Дверь приемной отворилась. Оттуда вышел Василий Сергеевич. Даже не заметив сестру, он шел быстро, о чем-то разговаривая с Корнеем Лукичом. Вера тоже побежала вслед за доктором, у двери стационара остановилась, взглянула на Кузнецова, виновато улыбнулась, дескать, что поделаешь, я дежурная сестра и должна спешить туда…

4

В одиночной палате-изоляторе лежал знакомый Василию колхозник Клыков — брат Константина Ивановича. Лицо его, заросшее рыжеватой щетиной, было мертвенно-бледным и страдальчески перекошенным, черты заострились, губы посинели, а глаза, ввалившиеся и полные страха, смотрели так, словно требовали: скорее режьте, спасайте.

«Глаза просят операции», — вспомнились Василию слова профессора. «Неужели опоздал, неужели все кончено», — с тревогой думал Василий, внимательно осматривая больного. Осмотр оказался малоутешительным. Пульс у Клыкова был частый и слабый, кисти рук бескровные и холодные, язык сухой и серый, живот тверд и вздут.

Сравнивая свои данные с записями в истории болезни, Василий установил заворот — кишечную непроходимость. Значит, нужна срочная операция, потому что жизнь Клыкова угасала с каждой минутой.

— Кирилл Иванович, на операцию согласны? — тихо спросил Василий.

— Да, да, — еле выдавил из себя тот.

— На стол, — распорядился хирург и отправился в ординаторскую, чтобы снять бурки. Там на тумбочке он увидел раскрытый учебник хирургии — кто-то уже интересовался кишечной непроходимостью, — читал книгу. Он тоже заглянул туда, быстро прочел ход операции, все было как будто знакомо, ему доводилось оперировать подобных больных в институтской клинике под наблюдением профессора.

«А здесь под чьим наблюдением встанешь к операционному столу?», — пронеслось в голове, и вдруг Василий почувствовал, как его стала обволакивать какая-то неприятная робость. Он боялся этой операции, зная, что она может закончиться трагически: больной слишком слаб, а болезнь тяжела и опасна.
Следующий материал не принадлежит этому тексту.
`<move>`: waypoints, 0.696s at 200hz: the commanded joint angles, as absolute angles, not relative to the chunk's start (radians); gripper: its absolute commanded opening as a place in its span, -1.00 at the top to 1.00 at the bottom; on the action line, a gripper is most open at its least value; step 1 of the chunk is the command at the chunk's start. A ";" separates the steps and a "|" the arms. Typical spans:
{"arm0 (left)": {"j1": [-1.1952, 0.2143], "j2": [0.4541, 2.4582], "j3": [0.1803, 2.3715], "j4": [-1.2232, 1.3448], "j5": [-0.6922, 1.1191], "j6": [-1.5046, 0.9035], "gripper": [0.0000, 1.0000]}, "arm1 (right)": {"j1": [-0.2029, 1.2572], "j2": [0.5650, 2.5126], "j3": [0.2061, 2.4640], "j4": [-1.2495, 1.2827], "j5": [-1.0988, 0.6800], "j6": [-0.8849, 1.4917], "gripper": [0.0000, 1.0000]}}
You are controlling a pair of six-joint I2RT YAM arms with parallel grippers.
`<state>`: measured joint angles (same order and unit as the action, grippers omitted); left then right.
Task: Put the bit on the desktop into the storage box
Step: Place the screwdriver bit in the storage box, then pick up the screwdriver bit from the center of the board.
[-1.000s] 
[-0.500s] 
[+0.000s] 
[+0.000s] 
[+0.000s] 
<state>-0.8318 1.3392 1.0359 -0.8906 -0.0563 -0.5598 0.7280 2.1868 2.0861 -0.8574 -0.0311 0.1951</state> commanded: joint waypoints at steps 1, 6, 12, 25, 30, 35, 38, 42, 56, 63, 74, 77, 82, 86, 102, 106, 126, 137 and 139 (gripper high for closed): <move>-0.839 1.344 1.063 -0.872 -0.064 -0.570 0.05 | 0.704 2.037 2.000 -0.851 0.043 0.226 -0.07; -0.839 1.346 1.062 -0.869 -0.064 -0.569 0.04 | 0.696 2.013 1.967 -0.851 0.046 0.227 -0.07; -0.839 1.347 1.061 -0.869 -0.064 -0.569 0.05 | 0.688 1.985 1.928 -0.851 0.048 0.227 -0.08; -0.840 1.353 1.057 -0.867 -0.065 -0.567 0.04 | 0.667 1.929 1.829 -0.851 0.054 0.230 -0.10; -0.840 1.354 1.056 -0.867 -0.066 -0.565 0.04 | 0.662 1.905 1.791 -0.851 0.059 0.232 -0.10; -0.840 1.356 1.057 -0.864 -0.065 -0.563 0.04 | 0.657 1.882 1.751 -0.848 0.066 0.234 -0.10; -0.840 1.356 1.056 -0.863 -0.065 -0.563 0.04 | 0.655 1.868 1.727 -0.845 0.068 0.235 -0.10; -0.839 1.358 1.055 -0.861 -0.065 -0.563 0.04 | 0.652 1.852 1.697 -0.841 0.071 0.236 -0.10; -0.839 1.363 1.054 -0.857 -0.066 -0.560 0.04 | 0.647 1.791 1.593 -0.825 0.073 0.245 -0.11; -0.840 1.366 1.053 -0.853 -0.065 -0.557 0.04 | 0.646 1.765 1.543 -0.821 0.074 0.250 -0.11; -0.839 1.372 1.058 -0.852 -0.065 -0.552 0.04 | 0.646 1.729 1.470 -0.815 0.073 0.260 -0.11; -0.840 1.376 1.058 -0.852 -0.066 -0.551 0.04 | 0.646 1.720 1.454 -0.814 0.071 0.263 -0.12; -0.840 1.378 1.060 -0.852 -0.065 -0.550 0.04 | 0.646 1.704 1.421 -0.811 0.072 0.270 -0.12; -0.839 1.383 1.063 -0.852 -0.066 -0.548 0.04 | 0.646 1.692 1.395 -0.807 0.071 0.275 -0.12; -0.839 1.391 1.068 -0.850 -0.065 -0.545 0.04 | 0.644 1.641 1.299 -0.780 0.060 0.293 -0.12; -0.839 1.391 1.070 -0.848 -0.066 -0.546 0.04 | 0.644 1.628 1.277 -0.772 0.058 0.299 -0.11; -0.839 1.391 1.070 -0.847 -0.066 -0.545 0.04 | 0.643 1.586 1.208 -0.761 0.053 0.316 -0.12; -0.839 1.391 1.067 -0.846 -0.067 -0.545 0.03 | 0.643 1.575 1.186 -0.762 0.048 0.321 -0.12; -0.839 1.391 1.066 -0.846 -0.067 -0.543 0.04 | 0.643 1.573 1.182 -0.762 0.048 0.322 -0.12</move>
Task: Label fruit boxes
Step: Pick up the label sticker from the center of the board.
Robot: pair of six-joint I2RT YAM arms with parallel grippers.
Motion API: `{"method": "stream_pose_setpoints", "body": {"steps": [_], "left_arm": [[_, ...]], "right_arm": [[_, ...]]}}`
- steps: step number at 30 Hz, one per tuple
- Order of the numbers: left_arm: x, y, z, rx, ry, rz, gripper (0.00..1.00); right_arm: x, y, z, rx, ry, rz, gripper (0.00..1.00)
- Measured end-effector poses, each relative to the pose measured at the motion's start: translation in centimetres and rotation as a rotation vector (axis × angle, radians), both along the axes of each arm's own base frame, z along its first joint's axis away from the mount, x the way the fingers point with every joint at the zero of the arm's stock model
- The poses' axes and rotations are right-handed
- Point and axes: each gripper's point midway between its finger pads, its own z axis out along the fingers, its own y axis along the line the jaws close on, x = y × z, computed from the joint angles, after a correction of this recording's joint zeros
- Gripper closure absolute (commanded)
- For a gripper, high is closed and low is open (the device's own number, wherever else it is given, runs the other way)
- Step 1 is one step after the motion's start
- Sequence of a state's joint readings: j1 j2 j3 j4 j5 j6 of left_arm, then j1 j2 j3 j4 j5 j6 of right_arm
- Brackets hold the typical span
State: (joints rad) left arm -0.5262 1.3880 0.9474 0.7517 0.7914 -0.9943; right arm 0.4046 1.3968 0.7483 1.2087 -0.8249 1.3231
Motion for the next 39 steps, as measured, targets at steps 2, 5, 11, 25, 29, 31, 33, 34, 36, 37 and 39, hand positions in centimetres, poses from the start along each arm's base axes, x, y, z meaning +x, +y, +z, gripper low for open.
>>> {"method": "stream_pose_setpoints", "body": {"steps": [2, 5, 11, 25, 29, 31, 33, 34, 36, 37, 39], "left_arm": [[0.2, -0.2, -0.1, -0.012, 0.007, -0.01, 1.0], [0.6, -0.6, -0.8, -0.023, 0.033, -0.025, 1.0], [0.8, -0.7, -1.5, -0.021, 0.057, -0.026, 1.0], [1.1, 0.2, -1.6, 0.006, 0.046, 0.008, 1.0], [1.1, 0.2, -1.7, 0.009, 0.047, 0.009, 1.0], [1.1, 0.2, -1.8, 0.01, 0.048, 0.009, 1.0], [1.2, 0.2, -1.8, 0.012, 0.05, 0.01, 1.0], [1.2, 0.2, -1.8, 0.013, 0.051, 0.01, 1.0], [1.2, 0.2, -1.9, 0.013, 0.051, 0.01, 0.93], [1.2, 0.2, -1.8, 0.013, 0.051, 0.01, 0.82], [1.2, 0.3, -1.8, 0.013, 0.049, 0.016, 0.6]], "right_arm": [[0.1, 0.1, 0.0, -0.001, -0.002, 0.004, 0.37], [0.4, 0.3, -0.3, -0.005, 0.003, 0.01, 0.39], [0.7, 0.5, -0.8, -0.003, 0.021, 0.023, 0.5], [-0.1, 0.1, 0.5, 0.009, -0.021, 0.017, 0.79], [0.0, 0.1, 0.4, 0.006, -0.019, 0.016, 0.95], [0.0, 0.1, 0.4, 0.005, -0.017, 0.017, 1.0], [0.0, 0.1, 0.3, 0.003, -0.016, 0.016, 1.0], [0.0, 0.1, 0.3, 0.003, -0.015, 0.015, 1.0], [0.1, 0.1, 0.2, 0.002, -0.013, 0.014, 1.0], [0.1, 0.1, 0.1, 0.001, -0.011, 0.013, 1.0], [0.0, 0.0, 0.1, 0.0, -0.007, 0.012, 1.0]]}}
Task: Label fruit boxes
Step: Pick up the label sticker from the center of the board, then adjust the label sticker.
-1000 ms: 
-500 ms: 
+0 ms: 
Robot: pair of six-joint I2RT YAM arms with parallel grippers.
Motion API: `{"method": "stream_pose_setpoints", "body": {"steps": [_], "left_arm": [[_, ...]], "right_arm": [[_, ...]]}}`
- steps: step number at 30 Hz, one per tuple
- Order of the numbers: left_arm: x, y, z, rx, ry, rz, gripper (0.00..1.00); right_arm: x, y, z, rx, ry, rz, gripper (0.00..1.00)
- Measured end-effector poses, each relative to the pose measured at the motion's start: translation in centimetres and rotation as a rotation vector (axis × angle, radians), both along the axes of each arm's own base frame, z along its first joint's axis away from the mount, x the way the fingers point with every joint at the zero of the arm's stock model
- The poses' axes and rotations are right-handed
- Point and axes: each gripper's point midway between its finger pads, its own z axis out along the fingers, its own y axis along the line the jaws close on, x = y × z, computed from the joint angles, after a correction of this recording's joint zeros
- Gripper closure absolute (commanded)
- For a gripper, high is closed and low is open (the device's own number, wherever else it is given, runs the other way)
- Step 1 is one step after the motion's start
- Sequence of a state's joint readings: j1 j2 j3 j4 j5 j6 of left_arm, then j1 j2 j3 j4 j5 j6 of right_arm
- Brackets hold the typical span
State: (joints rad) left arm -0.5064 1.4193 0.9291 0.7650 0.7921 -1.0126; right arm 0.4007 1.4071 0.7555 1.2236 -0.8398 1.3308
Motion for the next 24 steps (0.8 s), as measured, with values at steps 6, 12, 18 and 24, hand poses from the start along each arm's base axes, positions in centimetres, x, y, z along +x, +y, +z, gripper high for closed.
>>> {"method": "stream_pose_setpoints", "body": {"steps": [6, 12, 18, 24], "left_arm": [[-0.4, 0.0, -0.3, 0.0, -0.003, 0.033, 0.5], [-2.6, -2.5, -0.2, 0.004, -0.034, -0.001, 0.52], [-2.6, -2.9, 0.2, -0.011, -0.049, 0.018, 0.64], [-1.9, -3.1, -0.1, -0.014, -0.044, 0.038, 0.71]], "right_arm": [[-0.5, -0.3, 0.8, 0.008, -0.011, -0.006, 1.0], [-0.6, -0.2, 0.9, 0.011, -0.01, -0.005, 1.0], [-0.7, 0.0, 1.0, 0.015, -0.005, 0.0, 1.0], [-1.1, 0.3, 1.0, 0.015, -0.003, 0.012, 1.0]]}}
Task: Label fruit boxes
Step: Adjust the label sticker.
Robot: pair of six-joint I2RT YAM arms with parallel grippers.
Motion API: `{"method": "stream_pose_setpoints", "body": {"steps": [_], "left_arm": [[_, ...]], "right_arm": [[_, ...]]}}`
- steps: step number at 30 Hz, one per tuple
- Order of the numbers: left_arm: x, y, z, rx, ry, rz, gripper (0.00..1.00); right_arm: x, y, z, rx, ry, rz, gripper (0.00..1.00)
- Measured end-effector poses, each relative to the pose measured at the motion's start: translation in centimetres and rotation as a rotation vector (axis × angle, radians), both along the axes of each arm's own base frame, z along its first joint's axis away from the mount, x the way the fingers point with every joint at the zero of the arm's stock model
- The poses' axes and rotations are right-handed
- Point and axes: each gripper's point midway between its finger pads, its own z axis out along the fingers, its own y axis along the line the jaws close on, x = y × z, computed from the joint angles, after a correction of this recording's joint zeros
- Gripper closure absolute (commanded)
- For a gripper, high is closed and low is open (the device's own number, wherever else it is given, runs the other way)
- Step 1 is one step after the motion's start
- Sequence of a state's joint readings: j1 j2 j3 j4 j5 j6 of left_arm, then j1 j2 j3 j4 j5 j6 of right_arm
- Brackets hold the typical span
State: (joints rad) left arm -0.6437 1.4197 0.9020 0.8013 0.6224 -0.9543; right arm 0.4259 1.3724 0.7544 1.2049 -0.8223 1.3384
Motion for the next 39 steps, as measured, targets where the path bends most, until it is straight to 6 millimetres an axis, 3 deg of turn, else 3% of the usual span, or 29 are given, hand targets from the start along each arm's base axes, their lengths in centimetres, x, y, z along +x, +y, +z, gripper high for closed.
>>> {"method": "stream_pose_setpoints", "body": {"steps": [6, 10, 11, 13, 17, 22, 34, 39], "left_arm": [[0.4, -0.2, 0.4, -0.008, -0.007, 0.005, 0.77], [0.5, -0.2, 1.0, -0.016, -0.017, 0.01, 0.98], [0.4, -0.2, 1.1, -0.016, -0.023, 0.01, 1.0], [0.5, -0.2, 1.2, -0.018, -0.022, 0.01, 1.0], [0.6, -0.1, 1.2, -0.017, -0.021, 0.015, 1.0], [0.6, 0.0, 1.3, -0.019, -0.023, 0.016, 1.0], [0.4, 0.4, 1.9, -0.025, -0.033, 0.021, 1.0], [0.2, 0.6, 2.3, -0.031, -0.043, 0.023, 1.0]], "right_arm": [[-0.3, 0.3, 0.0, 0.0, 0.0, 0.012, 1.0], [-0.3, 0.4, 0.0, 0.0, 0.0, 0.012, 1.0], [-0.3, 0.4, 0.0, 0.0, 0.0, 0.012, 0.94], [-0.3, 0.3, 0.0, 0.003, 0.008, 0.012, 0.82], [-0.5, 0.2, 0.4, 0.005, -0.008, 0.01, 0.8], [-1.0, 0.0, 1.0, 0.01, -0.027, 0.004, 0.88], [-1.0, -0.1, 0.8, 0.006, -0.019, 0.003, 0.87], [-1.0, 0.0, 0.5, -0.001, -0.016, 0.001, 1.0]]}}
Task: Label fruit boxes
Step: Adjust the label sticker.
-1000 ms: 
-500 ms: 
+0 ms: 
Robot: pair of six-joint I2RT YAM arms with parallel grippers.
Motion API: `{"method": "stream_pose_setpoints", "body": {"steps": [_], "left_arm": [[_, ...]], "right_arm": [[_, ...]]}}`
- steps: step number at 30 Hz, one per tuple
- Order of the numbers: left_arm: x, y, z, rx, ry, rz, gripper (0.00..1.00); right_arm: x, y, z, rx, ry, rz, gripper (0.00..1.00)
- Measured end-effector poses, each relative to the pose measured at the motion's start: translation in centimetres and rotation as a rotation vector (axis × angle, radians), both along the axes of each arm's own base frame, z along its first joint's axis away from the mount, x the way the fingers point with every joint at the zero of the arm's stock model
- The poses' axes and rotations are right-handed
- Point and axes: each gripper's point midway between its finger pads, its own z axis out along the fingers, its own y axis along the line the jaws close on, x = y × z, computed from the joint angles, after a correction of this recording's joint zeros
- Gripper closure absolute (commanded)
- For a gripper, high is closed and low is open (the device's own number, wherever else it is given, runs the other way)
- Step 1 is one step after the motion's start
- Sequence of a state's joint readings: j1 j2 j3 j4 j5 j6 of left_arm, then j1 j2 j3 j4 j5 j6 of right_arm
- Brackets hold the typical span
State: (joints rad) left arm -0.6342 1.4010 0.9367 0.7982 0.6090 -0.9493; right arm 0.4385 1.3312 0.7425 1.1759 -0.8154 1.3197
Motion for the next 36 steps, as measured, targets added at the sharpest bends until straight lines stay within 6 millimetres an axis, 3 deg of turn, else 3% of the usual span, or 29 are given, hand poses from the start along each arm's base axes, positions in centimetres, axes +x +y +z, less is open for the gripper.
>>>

Там, в степи, пробиваясь на тракторе сквозь дикую пургу, он чувствовал себя куда уверенней, чем теперь, когда нужно брать в руки нож. Впрочем, даже умудренный летами и опытом хирург и в тысячный раз подходит к операционному столу с тревожным волнением: а с чем встретится острая сталь его ножа? Ведь каждый разрез — это до некоторой степени прыжок в неизвестность… Конечно, хирургия как наука шагнула далеко вперед, и в арсенале хирурга, кроме умения владеть скальпелем, имеются теперь могучие средства борьбы за человеческую жизнь. Все это хорошо было известно Василию, он всегда гордился своей древней профессией, он восхищался журнальными статьями, книгами, в которых описывались чудесные, немыслимые ранее оперативные вмешательства, и сам порой мечтал о подобных операциях. Но жизнь зачастую не считалась ни с какими успехами хирургической науки, и ей не было дела до того, что где-то, далеко, далеко от Федоровки, в больших больницах и клиниках собираются на консилиум ученые мужи, работают лаборатории, рентгеновские установки, что где-то к услугам хирурга новейшая диагностическая аппаратура вплоть до применения энергии расщепленного атома. Василий понимал: когда-нибудь все это появится и в сельской больнице. А сейчас жизнь требовала от него немедленных действий. И здесь, в далеком степном селе, занесенном снегом, он должен спасти человека, как спасают в больших клиниках умудренные опытом хирурги.